Anduril is not a small player hedging its bets. It is one of the world's most valuable defense-tech startups, and its manufacturing ambitions have been central to its pitch to investors and governments alike. So when its chief executive signals openness to offshoring that manufacturing capacity, even partially, it is worth taking seriously.
What Schimpf actually said, and where he said it
The comments came at Founders Forum in the UK, where Schimpf was speaking with Bloomberg News Editor-in-Chief John Micklethwait. The framing matters here. Founders Forum is not a defense procurement conference or a congressional hearing. It is a gathering of tech founders and investors, largely European, and the audience shapes what gets said. Schimpf's remarks were not a policy announcement; they were a signal, directed at a specific set of listeners who have been watching American defense-tech companies with increasing interest.

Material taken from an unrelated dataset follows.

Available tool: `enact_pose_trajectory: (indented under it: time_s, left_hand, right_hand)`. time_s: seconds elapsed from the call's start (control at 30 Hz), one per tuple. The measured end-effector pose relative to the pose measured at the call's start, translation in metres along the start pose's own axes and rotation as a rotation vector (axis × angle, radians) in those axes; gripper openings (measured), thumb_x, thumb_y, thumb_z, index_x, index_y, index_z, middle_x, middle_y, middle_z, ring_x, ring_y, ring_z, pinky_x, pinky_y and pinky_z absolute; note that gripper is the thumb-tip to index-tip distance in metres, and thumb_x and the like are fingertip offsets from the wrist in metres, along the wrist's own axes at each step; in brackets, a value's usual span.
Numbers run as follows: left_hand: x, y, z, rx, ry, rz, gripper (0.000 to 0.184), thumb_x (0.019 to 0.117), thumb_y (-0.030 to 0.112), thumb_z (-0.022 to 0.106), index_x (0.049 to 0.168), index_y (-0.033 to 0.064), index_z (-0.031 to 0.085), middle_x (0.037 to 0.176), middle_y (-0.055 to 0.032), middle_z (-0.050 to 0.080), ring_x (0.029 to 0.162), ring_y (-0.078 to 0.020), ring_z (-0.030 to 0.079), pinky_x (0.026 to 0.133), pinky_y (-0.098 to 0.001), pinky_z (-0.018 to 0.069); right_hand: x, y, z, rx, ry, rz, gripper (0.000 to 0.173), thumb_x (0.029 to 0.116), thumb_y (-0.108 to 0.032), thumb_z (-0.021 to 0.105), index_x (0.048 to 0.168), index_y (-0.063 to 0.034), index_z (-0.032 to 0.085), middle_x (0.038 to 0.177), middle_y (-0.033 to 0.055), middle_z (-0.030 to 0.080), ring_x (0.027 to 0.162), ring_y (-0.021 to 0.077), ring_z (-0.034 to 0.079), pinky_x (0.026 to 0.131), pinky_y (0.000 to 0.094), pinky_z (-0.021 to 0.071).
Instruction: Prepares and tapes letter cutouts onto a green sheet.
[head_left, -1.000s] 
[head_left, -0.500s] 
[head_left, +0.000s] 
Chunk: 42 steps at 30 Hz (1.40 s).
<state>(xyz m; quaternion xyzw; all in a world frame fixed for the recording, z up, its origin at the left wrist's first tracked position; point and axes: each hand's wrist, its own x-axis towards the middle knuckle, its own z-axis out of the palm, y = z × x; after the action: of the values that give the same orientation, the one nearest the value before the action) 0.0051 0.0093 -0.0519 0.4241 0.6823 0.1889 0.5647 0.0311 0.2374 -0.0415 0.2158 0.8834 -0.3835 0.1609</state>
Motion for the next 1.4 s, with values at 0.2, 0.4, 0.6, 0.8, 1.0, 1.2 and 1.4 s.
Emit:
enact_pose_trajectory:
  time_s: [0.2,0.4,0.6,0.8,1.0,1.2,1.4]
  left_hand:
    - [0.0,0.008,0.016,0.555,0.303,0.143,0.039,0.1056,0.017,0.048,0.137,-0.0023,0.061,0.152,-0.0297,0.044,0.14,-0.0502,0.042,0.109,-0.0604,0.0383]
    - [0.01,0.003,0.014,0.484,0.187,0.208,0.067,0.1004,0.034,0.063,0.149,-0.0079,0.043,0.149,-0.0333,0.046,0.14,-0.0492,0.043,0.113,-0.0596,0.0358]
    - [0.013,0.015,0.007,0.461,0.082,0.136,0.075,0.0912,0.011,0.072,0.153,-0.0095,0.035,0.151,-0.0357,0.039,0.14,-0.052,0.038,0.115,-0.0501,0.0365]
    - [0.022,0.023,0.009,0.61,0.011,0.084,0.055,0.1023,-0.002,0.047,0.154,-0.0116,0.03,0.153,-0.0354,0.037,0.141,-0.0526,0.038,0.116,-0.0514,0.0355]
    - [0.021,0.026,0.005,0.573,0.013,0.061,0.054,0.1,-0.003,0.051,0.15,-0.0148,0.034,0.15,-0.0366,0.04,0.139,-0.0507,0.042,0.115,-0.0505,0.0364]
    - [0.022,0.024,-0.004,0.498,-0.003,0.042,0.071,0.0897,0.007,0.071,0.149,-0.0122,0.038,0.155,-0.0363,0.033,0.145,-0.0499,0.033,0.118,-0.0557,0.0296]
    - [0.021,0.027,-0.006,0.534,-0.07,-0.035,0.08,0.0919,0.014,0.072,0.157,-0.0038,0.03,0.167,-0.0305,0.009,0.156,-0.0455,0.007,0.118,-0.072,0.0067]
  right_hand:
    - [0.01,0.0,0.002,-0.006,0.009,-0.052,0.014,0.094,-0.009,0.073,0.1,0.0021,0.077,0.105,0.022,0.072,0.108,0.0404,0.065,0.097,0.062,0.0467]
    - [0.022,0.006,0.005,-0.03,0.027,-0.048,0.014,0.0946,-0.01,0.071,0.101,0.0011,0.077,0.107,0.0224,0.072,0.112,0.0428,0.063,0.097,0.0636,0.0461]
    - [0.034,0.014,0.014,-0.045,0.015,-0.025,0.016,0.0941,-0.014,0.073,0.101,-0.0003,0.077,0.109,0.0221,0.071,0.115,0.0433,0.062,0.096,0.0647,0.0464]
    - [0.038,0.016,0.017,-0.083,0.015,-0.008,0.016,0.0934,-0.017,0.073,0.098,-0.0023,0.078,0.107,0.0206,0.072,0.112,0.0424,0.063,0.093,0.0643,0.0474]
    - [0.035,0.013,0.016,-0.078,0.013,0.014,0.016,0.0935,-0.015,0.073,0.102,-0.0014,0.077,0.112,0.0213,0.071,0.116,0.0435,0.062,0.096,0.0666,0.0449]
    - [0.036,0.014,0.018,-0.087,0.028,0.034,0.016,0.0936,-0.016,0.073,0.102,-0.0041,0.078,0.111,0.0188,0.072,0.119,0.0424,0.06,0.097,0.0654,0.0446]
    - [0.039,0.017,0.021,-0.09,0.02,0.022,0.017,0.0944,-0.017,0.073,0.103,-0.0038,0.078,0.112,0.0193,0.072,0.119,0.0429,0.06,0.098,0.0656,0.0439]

His core argument was straightforward: "there's a lot of manufacturing talent that exists" across Europe. That is not a controversial claim. Germany, France, and the UK all have deep industrial and precision manufacturing traditions. The question is whether that talent can be organized around the kind of high-volume, software-defined weapons production that Anduril is trying to pioneer, which is a genuinely different challenge from traditional defense manufacturing.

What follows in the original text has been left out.